Brief — Beginning at the line containing "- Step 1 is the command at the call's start", give again every line through the end of the data, unchanged and with both ends included. Drop any pictures.

Information provided —
......
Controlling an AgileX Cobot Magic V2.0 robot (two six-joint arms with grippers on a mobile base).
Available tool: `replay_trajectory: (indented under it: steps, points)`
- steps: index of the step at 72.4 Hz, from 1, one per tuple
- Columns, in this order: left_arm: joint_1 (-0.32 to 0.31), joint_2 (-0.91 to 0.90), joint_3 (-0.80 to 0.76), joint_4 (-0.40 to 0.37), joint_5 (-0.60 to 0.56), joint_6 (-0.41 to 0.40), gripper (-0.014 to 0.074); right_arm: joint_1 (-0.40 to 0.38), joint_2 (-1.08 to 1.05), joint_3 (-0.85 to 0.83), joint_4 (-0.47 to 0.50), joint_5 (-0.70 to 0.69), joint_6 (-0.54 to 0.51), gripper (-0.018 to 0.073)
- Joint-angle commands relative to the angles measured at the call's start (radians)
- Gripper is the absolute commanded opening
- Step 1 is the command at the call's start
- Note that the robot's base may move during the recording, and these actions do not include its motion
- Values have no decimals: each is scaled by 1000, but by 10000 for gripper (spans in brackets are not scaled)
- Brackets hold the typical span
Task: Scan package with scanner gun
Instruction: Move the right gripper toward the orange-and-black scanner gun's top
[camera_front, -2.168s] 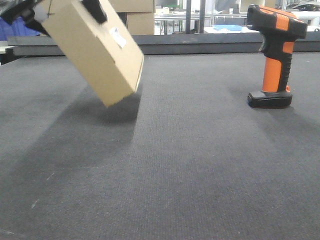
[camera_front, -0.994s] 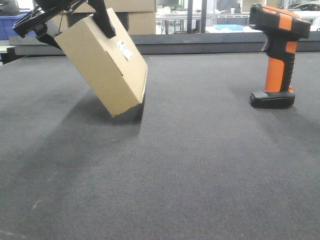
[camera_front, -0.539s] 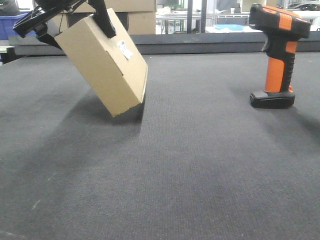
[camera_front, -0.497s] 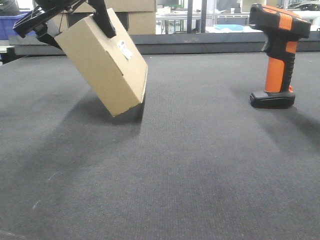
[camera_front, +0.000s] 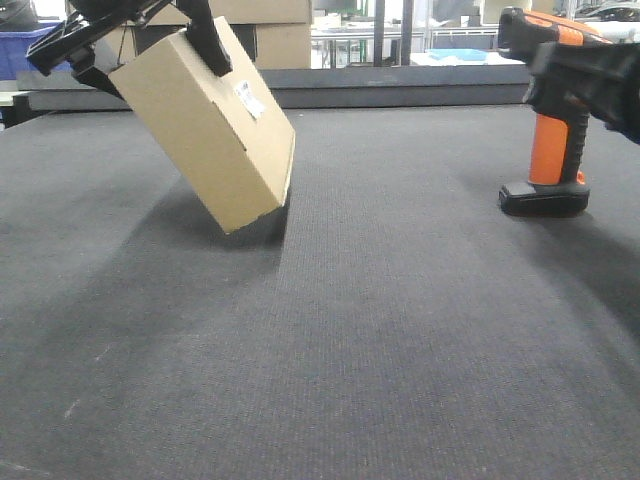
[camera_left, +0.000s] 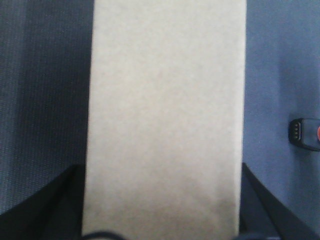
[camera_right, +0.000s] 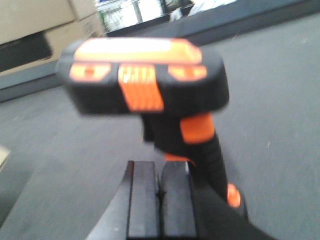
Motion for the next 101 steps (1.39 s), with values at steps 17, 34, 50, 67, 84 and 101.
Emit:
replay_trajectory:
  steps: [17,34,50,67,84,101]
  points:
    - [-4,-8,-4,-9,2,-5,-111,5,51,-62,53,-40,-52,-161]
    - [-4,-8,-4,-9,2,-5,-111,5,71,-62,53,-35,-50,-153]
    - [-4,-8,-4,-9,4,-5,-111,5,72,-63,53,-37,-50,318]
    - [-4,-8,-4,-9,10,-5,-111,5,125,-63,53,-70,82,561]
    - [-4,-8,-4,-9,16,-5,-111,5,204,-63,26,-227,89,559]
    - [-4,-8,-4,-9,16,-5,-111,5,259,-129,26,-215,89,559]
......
Output for this task —
- Step 1 is the command at the call's start
- Note that the robot's base may move during the recording, and these actions do not include its motion
- Values have no decimals: each is scaled by 1000, but by 10000 for gripper (spans in brackets are not scaled)
- Brackets hold the typical span
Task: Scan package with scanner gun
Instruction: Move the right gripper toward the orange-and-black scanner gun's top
[camera_front, -2.168s] 
[camera_front, -0.994s] 
[camera_front, -0.539s] 
[camera_front, -0.497s] 
[camera_front, +0.000s] 
[camera_left, +0.000s] 
[camera_right, +0.000s] 
Motion for the next 101 steps (1.39 s), with values at steps 17, 34, 50, 67, 84 and 101.
Emit:
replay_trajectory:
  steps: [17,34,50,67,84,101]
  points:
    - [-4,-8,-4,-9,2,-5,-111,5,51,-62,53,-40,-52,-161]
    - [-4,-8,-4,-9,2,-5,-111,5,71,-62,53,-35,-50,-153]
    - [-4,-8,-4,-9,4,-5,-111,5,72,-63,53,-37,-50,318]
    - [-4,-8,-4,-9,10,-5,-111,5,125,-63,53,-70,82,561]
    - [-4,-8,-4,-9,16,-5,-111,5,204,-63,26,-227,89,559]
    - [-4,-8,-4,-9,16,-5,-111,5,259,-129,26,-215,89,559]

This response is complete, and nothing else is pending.